> [Task statement]:
Only the opening lines of the listing, through the one with "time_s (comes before", are to be retyped, each exactly as it stands.
──────────
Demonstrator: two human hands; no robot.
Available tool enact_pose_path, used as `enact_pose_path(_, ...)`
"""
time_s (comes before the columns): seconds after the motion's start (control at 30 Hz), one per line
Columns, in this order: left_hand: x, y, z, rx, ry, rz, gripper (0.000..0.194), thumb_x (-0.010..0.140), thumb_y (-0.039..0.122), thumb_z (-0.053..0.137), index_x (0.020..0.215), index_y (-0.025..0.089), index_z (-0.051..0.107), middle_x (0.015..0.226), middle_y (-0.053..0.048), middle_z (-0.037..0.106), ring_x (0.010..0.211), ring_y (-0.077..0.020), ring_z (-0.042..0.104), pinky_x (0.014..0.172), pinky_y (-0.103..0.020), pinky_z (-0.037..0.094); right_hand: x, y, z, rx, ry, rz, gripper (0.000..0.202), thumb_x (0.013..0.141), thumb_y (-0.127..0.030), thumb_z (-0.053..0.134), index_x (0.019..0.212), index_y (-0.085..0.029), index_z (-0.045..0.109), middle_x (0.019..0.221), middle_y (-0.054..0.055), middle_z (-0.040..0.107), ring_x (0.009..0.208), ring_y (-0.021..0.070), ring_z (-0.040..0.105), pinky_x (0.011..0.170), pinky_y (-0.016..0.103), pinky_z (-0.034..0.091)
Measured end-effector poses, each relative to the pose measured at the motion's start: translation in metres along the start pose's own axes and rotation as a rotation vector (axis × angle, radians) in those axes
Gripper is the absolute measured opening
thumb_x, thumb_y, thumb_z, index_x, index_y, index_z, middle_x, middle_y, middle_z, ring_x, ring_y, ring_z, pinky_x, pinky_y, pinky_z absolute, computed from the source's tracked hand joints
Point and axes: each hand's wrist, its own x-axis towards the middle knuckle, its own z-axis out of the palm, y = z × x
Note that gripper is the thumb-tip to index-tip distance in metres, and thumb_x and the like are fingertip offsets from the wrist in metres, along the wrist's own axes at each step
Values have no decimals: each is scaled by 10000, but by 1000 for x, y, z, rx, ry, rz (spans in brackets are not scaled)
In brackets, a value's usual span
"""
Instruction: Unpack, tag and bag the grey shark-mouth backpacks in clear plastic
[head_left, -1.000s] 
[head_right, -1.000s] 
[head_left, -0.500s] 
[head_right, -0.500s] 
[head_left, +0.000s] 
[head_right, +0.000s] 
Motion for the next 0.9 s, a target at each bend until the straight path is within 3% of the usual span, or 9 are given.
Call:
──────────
> [Solution for this problem]:
Demonstrator: two human hands; no robot.
Available tool enact_pose_path, used as `enact_pose_path(_, ...)`
"""
time_s (comes before the columns): seconds after the motion's start (control at 30 Hz), one per line

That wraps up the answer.